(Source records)
▬▬▬
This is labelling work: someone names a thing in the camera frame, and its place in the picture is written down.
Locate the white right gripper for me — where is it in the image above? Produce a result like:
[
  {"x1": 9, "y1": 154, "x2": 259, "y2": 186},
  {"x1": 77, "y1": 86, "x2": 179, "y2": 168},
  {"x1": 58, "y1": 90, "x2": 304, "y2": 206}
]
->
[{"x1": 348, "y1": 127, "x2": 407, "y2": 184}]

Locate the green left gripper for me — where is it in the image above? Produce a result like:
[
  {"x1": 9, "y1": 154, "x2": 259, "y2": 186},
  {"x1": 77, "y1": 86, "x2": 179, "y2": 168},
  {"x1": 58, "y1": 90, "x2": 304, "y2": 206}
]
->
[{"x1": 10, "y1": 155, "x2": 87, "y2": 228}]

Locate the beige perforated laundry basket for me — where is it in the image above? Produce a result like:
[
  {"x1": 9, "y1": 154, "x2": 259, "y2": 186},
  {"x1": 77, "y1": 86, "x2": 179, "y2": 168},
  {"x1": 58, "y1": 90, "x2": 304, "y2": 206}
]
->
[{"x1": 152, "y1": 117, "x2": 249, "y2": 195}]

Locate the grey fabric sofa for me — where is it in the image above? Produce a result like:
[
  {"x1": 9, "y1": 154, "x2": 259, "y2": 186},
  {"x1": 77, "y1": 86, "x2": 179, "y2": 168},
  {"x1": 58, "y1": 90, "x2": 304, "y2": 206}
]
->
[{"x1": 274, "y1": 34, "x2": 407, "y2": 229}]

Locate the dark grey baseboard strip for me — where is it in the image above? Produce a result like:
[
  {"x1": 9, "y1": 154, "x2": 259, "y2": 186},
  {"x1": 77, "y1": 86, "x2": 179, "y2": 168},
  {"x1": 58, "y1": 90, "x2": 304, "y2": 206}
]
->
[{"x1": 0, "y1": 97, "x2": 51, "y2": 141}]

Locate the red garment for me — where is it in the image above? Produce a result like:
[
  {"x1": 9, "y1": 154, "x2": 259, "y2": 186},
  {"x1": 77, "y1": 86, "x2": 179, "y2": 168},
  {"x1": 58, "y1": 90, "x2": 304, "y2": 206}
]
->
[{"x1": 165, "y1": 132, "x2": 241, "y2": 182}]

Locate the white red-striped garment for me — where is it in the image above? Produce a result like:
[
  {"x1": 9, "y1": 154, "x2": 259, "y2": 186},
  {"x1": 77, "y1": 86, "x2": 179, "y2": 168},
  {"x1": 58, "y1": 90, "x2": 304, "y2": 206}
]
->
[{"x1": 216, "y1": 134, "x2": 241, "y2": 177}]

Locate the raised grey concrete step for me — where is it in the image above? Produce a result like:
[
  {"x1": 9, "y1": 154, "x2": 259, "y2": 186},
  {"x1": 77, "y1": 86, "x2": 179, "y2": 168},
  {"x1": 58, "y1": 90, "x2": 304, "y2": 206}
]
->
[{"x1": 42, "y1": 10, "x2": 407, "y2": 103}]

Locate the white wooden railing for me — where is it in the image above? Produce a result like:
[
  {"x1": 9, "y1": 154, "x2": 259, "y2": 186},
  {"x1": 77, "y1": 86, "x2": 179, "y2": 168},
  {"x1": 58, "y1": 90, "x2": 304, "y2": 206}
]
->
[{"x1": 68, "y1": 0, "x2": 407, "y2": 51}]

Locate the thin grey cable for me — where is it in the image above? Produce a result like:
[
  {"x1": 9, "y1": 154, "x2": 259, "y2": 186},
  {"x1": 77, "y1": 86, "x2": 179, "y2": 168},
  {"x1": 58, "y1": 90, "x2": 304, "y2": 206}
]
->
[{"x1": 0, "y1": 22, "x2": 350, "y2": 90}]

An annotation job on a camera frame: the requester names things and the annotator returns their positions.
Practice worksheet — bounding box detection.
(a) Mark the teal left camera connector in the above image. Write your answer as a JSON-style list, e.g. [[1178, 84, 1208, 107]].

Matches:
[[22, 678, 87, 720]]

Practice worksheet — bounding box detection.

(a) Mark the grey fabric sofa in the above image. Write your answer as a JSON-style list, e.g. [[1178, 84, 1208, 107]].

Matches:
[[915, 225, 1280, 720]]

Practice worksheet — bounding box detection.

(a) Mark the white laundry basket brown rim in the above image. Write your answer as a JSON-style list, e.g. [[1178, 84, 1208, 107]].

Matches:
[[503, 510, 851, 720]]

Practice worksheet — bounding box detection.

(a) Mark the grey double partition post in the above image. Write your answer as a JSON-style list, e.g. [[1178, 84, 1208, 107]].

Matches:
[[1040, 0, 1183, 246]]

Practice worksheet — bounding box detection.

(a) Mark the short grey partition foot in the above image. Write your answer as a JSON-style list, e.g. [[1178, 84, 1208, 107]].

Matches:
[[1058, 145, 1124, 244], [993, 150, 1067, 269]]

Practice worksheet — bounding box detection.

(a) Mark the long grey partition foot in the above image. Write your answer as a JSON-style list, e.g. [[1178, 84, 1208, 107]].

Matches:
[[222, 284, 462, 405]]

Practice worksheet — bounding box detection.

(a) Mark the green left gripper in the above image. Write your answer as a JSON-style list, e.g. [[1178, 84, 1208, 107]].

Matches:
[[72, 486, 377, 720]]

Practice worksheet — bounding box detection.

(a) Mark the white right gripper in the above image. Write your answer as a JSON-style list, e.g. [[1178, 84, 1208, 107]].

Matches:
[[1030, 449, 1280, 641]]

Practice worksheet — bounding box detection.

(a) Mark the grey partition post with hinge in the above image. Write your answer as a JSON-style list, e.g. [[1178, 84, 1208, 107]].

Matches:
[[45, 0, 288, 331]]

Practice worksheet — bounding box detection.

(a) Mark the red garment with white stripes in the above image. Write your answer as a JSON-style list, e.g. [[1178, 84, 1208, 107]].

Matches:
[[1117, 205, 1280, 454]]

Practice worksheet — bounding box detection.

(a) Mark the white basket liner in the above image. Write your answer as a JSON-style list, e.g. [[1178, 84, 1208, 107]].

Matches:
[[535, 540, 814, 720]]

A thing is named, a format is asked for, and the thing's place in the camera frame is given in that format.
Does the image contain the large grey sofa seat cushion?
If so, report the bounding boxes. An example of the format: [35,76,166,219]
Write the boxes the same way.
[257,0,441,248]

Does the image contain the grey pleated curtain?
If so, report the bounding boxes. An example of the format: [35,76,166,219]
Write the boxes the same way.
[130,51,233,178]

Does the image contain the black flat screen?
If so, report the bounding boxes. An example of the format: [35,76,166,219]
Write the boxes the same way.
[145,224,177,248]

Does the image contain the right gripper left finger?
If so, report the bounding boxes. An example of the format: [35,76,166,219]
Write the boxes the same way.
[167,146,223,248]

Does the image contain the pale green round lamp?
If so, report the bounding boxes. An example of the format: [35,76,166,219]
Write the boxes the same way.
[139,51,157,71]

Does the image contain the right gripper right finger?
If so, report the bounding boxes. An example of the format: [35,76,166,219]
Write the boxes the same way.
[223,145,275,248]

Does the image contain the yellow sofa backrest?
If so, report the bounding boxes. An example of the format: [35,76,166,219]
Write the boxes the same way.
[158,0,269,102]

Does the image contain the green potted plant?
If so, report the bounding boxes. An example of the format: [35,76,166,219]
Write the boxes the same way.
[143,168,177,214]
▬▬▬
### Exercise objective
Lines above with "green" in them are the ones to copy.

### Expected answer
Locate the green left gripper for me — where is it in the image above? Produce a result like:
(a) Mark the green left gripper in the above image. Write your answer as a JSON-style list, e.g. [[1178, 84, 1208, 107]].
Does the image contain the pale green round lamp?
Does the image contain the green potted plant?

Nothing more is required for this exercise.